> Exercise description:
In the data that follows, count each line with the string "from"; the reply is the number only.

━━━━━━━━━━━━━━━━━━━━

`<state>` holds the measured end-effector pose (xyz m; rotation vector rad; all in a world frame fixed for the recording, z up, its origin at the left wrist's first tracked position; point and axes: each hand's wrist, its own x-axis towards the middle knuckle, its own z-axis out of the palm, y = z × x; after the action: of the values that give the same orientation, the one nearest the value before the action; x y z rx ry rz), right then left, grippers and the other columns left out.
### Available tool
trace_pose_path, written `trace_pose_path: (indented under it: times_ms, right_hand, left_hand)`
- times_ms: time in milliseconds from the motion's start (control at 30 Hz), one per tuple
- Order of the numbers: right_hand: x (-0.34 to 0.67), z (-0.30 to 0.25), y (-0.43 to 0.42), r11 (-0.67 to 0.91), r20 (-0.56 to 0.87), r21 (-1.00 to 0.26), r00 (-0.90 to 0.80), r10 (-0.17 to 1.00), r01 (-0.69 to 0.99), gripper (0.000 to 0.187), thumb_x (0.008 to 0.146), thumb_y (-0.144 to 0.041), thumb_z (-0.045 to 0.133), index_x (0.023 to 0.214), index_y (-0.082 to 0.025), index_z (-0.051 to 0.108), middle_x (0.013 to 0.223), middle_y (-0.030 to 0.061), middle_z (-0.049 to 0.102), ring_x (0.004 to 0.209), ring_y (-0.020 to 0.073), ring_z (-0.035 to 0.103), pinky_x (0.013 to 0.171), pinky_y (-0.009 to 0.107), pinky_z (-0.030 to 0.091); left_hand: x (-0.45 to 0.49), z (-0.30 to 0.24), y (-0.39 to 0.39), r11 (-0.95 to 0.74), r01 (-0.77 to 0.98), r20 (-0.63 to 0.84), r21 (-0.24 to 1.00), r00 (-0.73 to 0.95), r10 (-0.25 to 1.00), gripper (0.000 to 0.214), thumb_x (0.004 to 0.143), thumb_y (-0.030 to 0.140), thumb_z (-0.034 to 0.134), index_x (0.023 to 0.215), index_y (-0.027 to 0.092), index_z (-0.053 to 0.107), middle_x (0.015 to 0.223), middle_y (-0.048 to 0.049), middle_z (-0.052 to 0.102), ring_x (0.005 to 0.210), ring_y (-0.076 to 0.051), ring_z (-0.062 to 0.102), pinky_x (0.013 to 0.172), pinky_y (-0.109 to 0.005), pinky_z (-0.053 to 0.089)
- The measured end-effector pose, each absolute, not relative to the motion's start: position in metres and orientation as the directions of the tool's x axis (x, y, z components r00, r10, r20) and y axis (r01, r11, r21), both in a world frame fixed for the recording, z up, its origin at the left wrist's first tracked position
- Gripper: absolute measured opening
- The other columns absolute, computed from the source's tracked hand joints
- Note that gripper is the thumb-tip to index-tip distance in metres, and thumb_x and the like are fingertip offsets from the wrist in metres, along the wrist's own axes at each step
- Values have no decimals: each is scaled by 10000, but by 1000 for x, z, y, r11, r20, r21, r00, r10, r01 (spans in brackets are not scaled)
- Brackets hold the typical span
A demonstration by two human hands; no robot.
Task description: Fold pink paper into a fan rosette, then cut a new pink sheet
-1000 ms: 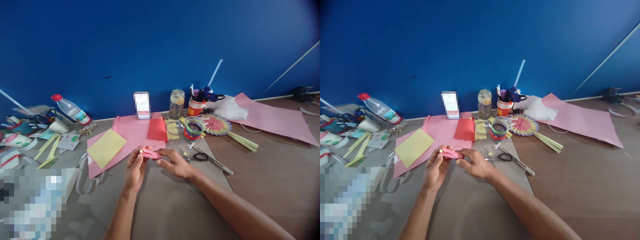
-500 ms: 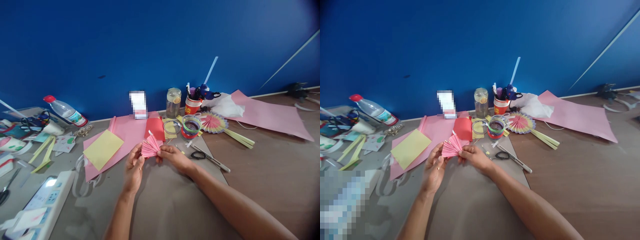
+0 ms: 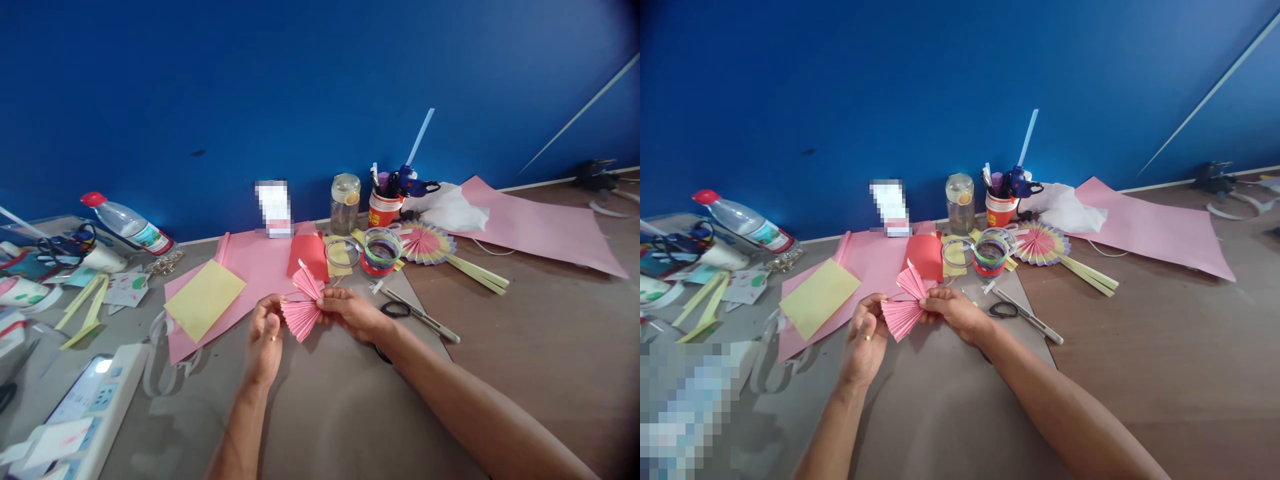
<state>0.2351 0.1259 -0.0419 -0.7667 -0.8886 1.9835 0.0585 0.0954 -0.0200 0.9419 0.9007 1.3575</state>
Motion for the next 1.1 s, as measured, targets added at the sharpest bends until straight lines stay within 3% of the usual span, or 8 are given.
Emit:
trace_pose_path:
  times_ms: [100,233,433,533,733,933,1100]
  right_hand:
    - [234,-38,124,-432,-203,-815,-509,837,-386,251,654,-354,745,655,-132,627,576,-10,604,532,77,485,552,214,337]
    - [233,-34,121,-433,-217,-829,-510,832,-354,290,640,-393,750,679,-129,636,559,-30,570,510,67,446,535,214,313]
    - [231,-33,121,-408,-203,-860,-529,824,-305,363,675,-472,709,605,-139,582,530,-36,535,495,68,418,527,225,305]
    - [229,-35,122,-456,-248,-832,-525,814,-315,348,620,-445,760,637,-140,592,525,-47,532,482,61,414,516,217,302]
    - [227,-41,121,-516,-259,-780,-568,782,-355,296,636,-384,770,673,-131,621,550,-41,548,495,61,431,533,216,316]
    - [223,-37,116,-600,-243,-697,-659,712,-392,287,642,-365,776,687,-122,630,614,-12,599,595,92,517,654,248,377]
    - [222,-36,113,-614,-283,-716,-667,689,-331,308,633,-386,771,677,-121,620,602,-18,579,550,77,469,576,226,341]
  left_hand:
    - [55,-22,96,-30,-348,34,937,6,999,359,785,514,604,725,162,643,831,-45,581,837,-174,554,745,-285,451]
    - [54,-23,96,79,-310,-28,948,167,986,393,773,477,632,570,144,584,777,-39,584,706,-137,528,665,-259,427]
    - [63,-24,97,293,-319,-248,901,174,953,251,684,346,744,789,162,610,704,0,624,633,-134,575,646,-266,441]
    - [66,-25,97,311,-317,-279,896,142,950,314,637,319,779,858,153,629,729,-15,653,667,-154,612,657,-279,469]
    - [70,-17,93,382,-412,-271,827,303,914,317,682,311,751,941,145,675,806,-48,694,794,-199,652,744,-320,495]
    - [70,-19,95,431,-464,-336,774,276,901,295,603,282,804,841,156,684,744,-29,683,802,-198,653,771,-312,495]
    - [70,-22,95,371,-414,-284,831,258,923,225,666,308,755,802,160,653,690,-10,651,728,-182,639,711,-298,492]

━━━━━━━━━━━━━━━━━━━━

> Reply to the task:
3